I am a person who is proud of my intersectional identity as a black, Muslim woman. Our patriarchal society sometimes makes it hard for these identities to exist in harmony in education, work and wider society. Intersectionality has created a new conversation about non-white women’s experience, to the point where class, sexuality and various form of identity have become a focal point of the conversation on social equality. As a black woman, intersectionality is the theoretical framework for comprehending how social and political identities merge to create unique forms of discrimination. Kimberley Crenshaw was the ground-breaking academic who developed the idea of intersectionality and advocated for a deeper understanding of the complex experiences of non-white women that were often not mutually exclusive, but connected and intersectional.
Bell Hooks, one of my favourite feminist writers, once said ‘all women are white and all blacks are men’, highlighting the idea that black women are ignored from both identities and are not considered in either feminist and race conversations. Being a black woman in today’s society can be straining, in particular within the professional field. I have many friends who face microaggressions, unconscious bias on a daily basis. The question I ask myself is that; are we beautifying the word racism by using words such as microaggressions and unconscious bias? Furthermore, how do we address these uncomfortable conversations? For women of colour, we are always having to find coping mechanism to deal with different stereotypes on a daily basis, which can be very much draining.
Moving forward, history has taught us that changes can happen through collective activism. It’s 2020 and we are still advocating for equal pay, girl’s education, access to resources, political rights and an end to gender-based violence. This year’s Marhch4Women 2020 centres around the themes of gender equality and climate change. Many people may not realise how similar these two movement are. Many of victims of climate change are women. I will focus more closer to home. When it comes to climate change, it has been well documented that the African continent will be hit the hardest. Many millions of people across the continent are very reliant on rainfall to grow their food and many subsistence farmers are woman. Therefore, weather related disasters like drought and floods make it even harder for families to survive. We know this because it is a recurring disaster across Horn of Africa particularly Somalia.

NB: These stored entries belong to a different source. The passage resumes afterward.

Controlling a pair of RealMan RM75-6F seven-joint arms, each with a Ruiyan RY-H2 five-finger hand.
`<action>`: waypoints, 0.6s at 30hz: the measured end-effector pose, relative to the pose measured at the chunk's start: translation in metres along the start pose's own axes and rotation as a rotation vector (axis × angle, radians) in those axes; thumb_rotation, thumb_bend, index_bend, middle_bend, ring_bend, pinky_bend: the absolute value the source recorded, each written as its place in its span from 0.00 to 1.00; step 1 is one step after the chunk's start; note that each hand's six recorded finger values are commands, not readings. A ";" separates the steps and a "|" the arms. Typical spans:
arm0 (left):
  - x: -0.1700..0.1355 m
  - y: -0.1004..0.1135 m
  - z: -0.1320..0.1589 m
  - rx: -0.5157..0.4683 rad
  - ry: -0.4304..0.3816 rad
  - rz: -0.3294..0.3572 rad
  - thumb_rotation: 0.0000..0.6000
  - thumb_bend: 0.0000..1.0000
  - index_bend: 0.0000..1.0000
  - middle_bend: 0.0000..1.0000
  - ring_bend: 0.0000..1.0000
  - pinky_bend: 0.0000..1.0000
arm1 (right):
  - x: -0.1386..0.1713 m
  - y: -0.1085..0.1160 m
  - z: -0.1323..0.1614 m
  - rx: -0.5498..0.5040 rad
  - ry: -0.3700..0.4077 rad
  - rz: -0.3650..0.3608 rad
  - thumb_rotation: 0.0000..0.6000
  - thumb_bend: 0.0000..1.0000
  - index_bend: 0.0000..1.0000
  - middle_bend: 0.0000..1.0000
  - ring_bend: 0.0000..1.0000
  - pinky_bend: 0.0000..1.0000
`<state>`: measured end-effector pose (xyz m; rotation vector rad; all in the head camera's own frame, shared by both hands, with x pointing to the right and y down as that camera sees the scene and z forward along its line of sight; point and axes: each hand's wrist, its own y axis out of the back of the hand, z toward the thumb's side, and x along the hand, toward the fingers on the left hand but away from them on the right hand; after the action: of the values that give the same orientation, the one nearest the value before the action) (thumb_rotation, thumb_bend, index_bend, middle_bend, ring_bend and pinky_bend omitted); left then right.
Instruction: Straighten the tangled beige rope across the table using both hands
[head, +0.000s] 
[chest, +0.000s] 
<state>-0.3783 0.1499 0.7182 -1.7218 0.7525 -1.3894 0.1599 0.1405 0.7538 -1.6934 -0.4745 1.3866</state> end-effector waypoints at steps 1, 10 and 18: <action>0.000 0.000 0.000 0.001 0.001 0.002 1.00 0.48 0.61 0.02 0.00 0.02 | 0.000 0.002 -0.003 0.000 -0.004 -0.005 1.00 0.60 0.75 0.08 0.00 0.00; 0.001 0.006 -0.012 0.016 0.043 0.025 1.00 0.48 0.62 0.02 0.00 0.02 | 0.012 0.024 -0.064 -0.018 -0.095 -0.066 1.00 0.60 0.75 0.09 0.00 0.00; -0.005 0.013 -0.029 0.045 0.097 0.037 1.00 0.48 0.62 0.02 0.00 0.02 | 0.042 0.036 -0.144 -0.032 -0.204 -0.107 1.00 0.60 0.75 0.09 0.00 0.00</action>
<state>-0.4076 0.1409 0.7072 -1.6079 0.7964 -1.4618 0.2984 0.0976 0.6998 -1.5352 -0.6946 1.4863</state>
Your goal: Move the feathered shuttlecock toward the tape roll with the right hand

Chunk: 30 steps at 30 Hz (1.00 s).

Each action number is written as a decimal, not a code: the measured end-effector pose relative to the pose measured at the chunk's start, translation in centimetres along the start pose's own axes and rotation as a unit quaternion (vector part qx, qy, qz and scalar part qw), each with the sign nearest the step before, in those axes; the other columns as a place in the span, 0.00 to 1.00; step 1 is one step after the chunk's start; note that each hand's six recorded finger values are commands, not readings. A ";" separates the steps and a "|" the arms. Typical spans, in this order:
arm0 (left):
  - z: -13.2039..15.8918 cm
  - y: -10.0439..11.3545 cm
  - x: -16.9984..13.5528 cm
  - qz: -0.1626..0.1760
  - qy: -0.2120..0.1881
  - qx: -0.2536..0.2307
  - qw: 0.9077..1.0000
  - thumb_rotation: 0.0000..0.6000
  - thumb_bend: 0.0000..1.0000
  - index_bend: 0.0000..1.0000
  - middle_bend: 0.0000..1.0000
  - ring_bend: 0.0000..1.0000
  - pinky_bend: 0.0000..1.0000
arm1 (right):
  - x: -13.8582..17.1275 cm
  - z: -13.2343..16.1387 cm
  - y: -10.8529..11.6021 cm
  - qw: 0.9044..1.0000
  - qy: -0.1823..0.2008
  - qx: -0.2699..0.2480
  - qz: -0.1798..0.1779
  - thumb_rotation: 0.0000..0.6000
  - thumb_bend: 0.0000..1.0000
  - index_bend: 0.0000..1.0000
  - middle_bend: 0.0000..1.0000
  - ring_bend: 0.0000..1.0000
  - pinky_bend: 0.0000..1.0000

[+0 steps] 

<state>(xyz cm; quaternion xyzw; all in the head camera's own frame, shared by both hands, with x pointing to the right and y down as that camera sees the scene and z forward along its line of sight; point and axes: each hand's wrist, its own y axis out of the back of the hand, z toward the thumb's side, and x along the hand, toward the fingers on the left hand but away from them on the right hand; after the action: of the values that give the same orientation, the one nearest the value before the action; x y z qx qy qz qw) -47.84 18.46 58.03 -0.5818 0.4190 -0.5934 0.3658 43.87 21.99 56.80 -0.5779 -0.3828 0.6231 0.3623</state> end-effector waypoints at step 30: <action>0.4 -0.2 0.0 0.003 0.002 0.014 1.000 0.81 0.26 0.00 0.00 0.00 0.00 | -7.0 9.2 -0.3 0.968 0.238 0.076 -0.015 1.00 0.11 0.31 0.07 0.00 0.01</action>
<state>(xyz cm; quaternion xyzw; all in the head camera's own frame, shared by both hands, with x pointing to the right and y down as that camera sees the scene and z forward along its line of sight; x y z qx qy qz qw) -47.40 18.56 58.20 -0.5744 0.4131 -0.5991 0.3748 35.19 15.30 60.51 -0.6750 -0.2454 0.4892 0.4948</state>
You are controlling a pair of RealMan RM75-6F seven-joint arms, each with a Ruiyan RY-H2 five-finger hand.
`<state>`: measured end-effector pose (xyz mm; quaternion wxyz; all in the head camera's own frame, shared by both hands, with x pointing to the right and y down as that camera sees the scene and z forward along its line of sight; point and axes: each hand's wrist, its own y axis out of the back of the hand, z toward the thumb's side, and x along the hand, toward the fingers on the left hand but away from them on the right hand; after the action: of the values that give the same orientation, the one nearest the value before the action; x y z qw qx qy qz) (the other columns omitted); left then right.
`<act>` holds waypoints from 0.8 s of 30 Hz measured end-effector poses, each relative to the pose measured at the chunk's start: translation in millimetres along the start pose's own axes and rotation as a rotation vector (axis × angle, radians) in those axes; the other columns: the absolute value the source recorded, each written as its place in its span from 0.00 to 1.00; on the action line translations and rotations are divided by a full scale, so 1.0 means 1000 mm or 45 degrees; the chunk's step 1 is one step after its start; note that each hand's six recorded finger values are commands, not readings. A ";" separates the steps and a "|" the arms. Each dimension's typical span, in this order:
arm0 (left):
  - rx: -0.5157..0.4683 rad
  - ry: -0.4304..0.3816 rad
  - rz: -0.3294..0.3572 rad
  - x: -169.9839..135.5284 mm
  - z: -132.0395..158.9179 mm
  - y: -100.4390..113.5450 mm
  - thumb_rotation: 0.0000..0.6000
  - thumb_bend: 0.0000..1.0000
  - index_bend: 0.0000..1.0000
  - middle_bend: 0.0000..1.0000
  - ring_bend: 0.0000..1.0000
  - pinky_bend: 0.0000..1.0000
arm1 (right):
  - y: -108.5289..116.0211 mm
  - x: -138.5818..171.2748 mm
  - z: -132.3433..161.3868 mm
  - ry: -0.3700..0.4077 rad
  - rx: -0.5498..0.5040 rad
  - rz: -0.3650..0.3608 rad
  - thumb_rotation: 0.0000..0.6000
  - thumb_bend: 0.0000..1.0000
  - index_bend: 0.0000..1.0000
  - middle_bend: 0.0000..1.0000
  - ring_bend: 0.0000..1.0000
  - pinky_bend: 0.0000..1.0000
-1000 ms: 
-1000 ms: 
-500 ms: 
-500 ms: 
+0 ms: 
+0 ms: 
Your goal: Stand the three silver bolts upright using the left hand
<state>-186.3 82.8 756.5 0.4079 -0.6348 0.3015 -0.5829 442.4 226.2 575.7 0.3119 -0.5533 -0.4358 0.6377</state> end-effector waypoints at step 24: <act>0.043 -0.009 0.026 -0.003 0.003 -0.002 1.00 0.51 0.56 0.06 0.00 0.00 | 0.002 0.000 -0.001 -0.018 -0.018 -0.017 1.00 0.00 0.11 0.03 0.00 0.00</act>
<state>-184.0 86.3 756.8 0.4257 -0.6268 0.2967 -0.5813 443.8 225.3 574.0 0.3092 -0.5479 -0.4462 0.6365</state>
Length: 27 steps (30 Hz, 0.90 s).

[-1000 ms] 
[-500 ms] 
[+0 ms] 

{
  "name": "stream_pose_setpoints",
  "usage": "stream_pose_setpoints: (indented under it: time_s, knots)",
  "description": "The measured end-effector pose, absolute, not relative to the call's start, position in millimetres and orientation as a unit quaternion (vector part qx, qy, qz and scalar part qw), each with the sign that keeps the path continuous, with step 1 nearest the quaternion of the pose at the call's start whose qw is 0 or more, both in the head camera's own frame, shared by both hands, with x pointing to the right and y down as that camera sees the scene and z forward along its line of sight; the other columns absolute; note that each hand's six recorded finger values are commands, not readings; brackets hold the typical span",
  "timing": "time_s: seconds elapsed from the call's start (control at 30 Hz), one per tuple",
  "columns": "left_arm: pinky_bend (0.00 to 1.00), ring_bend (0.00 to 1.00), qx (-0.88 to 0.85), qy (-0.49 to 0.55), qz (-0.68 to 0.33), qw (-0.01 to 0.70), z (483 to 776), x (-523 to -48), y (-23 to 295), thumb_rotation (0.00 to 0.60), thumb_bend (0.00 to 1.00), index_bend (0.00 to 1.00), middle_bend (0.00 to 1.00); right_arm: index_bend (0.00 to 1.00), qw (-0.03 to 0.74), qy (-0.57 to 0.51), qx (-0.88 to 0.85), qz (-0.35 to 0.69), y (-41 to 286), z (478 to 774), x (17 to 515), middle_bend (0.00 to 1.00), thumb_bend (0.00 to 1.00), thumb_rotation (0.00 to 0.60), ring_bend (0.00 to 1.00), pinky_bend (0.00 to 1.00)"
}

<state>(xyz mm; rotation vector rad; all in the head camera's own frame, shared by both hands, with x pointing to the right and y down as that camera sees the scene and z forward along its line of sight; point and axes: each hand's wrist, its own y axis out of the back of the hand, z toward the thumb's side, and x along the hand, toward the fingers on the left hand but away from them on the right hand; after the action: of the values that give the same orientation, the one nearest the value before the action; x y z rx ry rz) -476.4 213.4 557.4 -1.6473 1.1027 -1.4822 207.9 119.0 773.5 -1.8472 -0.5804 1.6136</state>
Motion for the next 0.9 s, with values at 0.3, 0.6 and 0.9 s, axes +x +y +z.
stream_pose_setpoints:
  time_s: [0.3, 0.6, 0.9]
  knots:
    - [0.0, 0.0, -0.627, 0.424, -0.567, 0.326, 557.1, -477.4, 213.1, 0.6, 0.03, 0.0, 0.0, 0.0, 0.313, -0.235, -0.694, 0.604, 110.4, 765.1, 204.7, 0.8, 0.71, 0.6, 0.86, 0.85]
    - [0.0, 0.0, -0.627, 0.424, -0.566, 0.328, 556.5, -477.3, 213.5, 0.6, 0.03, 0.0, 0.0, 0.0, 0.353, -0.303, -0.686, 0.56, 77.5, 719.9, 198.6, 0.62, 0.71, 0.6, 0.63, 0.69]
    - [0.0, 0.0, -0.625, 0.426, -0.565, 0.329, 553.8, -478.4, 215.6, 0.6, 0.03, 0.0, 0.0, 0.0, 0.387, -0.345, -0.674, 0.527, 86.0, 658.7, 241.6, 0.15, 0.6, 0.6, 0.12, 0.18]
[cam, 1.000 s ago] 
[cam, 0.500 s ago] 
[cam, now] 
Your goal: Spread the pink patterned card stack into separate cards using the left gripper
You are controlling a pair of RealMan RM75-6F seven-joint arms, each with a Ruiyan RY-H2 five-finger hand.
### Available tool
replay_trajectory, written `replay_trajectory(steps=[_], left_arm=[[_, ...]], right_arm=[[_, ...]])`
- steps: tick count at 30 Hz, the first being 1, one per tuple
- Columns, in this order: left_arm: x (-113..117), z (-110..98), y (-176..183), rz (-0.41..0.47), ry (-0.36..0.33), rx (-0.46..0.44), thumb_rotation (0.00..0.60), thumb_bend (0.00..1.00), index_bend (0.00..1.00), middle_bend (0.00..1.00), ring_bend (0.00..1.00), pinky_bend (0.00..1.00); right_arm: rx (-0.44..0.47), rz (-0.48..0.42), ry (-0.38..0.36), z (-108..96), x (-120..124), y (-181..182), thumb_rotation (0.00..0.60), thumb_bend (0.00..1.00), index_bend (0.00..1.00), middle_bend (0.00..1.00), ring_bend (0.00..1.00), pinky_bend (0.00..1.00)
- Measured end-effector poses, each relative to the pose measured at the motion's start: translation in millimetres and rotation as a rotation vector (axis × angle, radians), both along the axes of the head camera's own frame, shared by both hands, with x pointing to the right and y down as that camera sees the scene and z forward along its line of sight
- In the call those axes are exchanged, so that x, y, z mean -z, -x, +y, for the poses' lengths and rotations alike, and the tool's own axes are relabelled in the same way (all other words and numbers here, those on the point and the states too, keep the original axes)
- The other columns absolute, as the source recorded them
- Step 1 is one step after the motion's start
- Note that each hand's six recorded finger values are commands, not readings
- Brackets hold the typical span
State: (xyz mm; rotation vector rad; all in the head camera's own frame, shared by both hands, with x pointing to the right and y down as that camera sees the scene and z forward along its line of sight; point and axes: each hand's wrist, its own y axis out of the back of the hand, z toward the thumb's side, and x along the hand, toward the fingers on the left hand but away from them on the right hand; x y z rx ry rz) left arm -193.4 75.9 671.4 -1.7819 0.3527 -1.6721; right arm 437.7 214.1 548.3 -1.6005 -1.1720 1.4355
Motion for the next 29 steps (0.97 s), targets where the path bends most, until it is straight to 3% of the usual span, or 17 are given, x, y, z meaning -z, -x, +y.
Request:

Women are at a greater risk when weather related disasters occur. Official statistics have shown women and children are fourteen times more likely to die during disasters. Moreover, women and girls are more at risk of sexual violence and exploitation especially during times of famine when families flee their homes. Therefore it’s important, now more than ever, to think deeper about how the solutions for our climate problems will directly improve or disadvantage life chances for our women and children. Although I welcome the theme of climate change in the same sphere as Gender equality on International Women’s Day, I still believe we have a long way to go in achieving gender equality and our climate change goals. More awareness needs to be placed on the vulnerable women who are at a greater risk of both gender inequality and climate change, ie, in many developing countries. Until we are specific and highlight the particular groups who are affected the most, ie women who are voiceless, we will not achieve our desired objectives.
It is my hope that on this International Women’s Day, we collectively recommit to honouring all women particularly those who face additional vulnerabilities due to their intersectionality.